Autumn is a great time of year to explore the hidden side of Greece that few visitors know exists. The sun is still warm and shining, however, due to the cooler temperatures walking becomes one of the best ways to explore the country this time of year.
Greece is a nature lover’s paradise and her forests are rich in deciduous trees so as the days shorten, the quiet green palette of summer foliage is transformed into a vivid array of autumnal reds, oranges, golds, and browns. The hiking trails are covered in soft beds of pine needles and autumn leaves. The hillsides resonate with the sound of wood being chopped for winter and the distinct smell of wood burning in the fireplace hangs in the air. A peacefulness and silence spread over the landscape and wherever you visit, the crowds have long since dissipated as life for the locals has returned to 'normal' after the busy tourist season.
Greek food in autumn takes on a whole new meaning. Removed are the summer tourist dishes of moussaka and pastitsio and in come the healthy staples of legumes, wild mushrooms, and greens. After a day’s hike, you can sit by a log fire enjoying a hearty bean soup, local soft cheeses, freshly-picked and pressed olive oil accompanied by home-made, thick crusted bread - all washed down with local home-made wine. Mornings are greeted with herbal mountain teas, local honey and home-made marmalade. The Greek palate changes from season to season, however, it always holds fast to fresh, seasonal ingredients which are found in her fertile land.
Wine has been pretty interesting to many people throughout the ages and should be one of the main ingredients in a successful self catering holiday, but where do you start in a country which exports very little of this wonderful nectar so the wineries and grape varieties are little know to foreigners traveling in Greece.
I was once stopped by a gentleman in Kefalonia who asked my advice regarding choosing a nice bottle of Greek wine to accompany the food his wife had prepared, he said that I looked like I knew what I was buying, though I am not quite sure what he meant by that! Normally, he would have known which variety and year were the ones to go for but in this little winery just outside Fiskardo, the man was lost. It is not so surprising since there are over 300 indigenous grape varieties in Greece although only 24 of them are of any great significance, producing wines for an international market. The remaining varieties end up being served in the little metal jugs that we find in the majority of tavernas throughout Greece that we foreigners collectively refer to as Retsina.

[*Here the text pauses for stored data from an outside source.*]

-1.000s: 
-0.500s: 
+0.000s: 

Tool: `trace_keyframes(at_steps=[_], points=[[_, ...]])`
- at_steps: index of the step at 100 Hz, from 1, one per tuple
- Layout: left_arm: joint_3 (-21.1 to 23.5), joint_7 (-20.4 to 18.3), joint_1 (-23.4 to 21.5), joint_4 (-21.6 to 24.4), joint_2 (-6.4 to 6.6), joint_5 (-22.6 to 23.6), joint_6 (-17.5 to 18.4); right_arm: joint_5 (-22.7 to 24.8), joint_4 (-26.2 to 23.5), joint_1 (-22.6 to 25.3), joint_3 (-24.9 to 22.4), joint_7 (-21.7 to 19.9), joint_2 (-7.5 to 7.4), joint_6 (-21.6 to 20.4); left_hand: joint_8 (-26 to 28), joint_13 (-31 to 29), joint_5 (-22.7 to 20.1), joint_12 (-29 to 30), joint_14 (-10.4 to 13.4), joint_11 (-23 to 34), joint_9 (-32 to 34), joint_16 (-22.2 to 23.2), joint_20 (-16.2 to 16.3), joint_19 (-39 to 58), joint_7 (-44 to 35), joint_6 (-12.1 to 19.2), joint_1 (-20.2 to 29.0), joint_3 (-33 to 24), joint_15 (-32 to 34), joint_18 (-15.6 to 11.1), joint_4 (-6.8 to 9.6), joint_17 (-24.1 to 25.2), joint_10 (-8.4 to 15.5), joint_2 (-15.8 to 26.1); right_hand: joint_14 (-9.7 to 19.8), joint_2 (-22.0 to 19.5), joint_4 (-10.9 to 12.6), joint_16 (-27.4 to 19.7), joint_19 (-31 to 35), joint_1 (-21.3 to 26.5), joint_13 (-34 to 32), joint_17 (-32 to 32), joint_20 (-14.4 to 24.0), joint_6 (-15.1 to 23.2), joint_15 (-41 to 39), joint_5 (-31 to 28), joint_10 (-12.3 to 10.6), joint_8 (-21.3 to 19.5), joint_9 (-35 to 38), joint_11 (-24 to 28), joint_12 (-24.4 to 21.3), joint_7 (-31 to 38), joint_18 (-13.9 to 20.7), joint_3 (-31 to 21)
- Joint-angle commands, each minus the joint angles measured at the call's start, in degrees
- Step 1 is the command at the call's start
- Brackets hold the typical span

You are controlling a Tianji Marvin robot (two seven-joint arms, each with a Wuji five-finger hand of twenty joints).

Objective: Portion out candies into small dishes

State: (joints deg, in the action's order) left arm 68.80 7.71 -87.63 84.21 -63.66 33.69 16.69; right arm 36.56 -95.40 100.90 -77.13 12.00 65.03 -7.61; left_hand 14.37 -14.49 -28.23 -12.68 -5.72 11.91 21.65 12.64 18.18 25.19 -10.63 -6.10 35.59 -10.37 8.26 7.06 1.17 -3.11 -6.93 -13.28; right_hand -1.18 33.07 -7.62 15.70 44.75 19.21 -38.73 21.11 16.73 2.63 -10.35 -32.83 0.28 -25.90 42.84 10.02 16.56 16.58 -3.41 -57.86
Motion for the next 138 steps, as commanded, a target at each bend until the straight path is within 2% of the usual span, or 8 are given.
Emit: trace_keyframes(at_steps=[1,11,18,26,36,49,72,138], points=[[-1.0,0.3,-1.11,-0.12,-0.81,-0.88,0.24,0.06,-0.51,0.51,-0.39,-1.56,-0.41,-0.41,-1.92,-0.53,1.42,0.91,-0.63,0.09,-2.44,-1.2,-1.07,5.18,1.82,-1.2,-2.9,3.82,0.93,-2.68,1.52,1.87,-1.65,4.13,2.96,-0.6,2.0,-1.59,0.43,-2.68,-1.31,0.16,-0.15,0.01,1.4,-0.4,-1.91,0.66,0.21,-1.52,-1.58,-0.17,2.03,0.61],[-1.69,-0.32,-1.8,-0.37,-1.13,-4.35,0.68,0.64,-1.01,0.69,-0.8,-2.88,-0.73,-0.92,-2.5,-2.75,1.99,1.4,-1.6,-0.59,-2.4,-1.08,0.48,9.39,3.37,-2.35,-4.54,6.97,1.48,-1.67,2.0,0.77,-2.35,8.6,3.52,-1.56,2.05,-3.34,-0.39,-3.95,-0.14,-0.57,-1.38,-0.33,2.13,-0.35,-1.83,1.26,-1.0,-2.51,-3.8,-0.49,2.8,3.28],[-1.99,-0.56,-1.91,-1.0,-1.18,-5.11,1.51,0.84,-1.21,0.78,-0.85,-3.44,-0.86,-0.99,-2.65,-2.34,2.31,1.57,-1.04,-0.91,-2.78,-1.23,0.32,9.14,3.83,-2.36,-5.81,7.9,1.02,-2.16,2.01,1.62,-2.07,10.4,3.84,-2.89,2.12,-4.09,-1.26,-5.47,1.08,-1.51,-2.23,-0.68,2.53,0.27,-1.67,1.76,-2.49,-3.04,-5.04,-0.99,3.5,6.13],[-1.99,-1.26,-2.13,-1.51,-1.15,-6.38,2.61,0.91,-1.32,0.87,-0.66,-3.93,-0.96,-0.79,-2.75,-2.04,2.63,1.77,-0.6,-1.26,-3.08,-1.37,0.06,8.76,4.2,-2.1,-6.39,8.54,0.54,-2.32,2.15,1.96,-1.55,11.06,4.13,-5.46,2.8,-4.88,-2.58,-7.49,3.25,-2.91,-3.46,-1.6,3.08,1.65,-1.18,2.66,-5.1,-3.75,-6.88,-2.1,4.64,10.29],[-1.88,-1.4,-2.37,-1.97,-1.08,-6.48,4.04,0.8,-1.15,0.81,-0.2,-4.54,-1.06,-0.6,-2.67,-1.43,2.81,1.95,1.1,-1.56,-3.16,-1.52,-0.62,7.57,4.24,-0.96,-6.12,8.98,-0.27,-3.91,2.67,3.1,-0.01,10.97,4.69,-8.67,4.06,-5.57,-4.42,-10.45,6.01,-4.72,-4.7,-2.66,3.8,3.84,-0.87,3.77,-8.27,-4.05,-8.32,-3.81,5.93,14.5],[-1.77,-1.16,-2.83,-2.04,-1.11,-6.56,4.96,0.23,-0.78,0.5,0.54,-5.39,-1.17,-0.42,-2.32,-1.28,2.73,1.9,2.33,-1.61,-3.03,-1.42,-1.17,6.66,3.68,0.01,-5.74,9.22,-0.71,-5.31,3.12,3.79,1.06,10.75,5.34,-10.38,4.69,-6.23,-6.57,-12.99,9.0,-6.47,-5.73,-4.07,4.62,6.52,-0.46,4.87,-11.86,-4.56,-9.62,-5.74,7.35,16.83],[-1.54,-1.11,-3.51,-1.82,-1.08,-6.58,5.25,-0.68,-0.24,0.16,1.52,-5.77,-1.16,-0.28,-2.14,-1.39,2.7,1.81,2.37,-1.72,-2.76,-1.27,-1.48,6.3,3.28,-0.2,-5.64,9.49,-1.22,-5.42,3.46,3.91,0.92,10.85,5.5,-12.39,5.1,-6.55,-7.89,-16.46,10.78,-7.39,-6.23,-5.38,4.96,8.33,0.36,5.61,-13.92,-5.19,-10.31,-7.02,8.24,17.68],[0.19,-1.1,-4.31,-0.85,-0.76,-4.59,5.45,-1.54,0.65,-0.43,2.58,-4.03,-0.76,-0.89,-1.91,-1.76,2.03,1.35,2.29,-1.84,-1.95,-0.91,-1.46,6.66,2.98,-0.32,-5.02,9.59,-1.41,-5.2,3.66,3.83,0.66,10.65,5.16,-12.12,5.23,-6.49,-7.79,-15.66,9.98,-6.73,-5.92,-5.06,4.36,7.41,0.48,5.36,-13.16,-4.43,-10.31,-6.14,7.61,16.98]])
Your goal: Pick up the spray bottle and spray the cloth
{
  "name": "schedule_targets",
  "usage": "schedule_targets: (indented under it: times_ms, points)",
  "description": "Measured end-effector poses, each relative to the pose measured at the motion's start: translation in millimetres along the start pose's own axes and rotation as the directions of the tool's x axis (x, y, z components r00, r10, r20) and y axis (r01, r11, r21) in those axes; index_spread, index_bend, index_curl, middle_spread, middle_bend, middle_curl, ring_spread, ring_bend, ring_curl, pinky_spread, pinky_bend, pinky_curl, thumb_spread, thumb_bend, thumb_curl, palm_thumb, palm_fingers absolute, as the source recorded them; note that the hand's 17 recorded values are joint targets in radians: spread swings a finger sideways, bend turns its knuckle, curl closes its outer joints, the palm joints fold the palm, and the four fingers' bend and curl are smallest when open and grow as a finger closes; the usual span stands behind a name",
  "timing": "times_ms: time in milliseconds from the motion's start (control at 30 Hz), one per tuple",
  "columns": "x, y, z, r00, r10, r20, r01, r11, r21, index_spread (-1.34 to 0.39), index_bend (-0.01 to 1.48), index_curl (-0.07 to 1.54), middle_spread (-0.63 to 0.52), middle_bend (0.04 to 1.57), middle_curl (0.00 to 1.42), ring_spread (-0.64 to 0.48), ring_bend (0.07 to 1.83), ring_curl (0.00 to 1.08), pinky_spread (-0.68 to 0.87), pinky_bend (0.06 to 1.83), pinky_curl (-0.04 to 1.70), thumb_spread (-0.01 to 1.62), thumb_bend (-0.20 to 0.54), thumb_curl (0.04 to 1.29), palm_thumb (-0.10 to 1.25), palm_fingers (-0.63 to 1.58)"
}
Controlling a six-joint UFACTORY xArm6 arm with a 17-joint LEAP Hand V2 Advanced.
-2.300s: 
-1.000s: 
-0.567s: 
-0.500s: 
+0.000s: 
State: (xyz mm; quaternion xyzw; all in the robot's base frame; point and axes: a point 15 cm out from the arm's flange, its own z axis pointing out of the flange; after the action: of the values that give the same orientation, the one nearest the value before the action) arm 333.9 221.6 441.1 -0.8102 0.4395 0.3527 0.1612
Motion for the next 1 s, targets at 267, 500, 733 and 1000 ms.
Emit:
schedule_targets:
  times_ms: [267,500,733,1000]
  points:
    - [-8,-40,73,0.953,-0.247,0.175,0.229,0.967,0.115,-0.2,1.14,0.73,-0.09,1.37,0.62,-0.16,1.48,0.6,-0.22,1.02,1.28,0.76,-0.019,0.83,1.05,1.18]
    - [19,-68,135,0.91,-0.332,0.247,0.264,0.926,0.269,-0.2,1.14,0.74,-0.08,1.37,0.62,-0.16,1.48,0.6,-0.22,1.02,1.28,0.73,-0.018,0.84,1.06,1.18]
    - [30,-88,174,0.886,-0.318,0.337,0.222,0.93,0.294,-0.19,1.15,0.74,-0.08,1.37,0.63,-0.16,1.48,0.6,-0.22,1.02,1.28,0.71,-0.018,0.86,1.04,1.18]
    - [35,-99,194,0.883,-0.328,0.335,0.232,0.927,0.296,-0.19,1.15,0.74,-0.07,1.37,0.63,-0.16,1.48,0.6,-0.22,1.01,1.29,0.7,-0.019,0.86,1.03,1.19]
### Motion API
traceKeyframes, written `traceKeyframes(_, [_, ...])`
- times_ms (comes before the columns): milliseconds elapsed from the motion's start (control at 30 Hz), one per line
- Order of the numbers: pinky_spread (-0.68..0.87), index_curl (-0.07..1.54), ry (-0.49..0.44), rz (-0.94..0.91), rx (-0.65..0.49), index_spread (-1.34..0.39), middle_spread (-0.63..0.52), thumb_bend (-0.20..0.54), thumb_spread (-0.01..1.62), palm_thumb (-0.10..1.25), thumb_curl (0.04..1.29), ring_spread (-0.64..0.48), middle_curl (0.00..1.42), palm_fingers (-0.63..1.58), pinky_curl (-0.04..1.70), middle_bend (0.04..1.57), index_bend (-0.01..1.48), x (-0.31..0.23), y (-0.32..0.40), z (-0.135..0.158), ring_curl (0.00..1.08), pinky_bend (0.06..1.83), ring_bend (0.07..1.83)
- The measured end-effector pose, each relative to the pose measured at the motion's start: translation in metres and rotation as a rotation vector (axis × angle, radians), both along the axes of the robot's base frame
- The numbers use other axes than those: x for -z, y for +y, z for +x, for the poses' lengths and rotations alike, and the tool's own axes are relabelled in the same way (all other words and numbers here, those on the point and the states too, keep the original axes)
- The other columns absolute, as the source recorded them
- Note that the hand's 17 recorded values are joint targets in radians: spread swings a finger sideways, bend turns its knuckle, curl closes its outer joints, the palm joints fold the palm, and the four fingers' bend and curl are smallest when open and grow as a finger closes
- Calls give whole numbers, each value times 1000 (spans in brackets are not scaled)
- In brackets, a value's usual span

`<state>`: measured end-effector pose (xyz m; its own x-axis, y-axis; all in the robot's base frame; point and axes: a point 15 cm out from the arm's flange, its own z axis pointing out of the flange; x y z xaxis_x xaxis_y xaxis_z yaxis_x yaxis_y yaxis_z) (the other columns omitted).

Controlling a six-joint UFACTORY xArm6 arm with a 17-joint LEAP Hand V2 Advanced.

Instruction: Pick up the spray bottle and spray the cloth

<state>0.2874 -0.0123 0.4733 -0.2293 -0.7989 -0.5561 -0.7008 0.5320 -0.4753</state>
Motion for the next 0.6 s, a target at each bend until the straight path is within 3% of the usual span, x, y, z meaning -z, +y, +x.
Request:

This is a mistake of ours since Retsina is a wine that has been treated with pine tree resin which gives it a sappy and turpentine like flavour but the truth is that it all tastes pretty much the same.
The main point of this editorial is to focus more on the international quality wines than the ones that are served in metal jugs and Greece has its fair share of really excellent wine. Moscofilero, Assyrtiko, Vilana, Xynisteri, Robola and Rhoditis grape varieties produce the majority of the good white wines of Greece while Xinomavro, Agiorgitiko, Mandelaria, Limnio, Mavro and Ophthalmo are the names of the red grape varieties. Wine makers often blend these juices with more familiar grape varieties such as Cabernet Sauvignon, Cabernet Franc, Grenache, Merlot, Syrah and Chardonnay which are also all grown in Greece. So where does the average holiday maker start? There are several labels that are well worth looking out for. Here are some of them below.
The Peloponnese grows about a quarter of the grapes used in the production of Greek wine and is predominantly red wine country. Nemea uses the Agioritiko grape to produce a spicy, well structured red while the highly prized Mavro Daphne of Patras offers a dark, oily fortified wine. The Mantinea region produces a fruity white wine using the Moscofilero grape, which is a particular favourite of mine. The best wine makers can be found in Macedonia, the most famous being the Boutari winemakers who sells its wine both nationally and abroad under the label John Boutari & Sons. Yannis Boutari himself makes high quality red wine in deliberately small quantities and markets them under the label Kir Yianni. Constantin Lazaridi created a very modern estate in 1992 which aims to produce wine of international class. Laziridi winery is located in the Drama region. Markovitis estate focuses on organic methods and the Gerovassiliou winery develop French wine culture and aims to produce the same very high quality wine.
Many of the islands offer really good wines, the most famous being Kefalonia, Santorini, Paros, Samos and Crete. It is believed that the first Mediterranean vineyards were found on Crete and the practice of wine making was taken by the Minoans to the islands of Santorini and Paros. Due to the strong winds that blow up in the Aegean, the grapes are not grown high on trelaces but low, on the ground, in basket like shapes. The volcanic rocks of Santorini collect moisture from the sea at night and release it gradually throughout the day to the vines. This unique micro climate is responsible for the production of the best white wines of the Assyrtiko grape variety. One of the grapes most frequently grown in the Attika region is the white wine grape Savatiano and it is from this grape that some of the best white wines in Greece are produced. The grape produces distinctly robust and full of character wines that are relatively low in alcoholic content. Hatzimichalis, Fragou, Vassiliou, Strofilia, Semeli and Megapanos are the names of the more renowned estates in the Attika region.